Oct. 06, 25 · Tutorial

Likes (1)

Comment

Save

1.7K Views

Apache HBase

Apache HBase is an open-source, strongly consistent distributed database designed to store record-oriented data across a scalable cluster of machines. HBase stores rows of data in tables that can be grouped into namespaces, and a table can belong to only one namespace at a time. Tables are split into groups of lexicographically adjacent rows called regions. By "lexicographically adjacent," we mean that all rows in the table that sort between the region’s start row key and end row key are stored in the same region.

Regions are distributed across the cluster, hosted, and made available to clients by RegionServer processes. Regions are the physical mechanism used to shard and distribute the write and query load across the fleet of RegionServers. Regions are also non-overlapping: A single row key belongs to exactly one region at any point in time. Together with the special META table, a table’s regions effectively form a B-tree for the purposes of locating a row within a table.

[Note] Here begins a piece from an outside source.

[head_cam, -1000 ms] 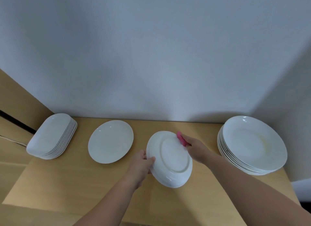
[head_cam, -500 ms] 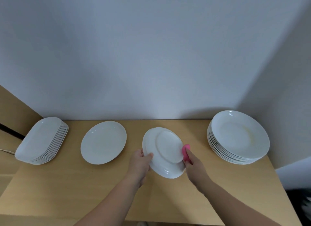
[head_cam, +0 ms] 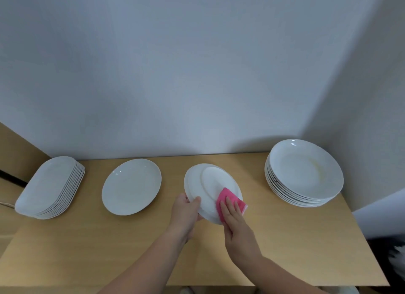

Apache HBase provides considerably lower p95/p99 write latencies at scale. However, the read p95/p99 read latencies can go a bit higher depending on where the data was read from. In the absence of any regions-in-transition (RIT), achieving predictable single-digit latencies for a single row read/write is desired for several latency-sensitive use cases at any scale (e.g., e-commerce applications).

Let's dive deeper into how HBase can leverage multi-tiered storage on the Apache Hadoop Distributed File System (HDFS).

HDFS Multi-Tiered Storage: Optimizing Data Placement and Cost

The HDFS has the ability to provide a tiered storage architecture to efficiently manage the data across a variety of storage media with different performance characteristics and costs. This architecture with flexible storage policies allows for optimized data placement based on how frequently it is accessed, ultimately leading to better resource utilization and reduced storage costs.

At its core, HDFS tiered storage recognizes that not all data is created and accessed equally. Some data can be categorized as "hot" (i.e., frequently accessed and requires high-performance storage), while other data can be categorized as "cold" or "warm," in other words, accessed less frequently and suitable for lower-cost, higher-capacity storage. To accommodate this, HDFS supports multiple storage types on DataNodes, creating a tiered storage hierarchy.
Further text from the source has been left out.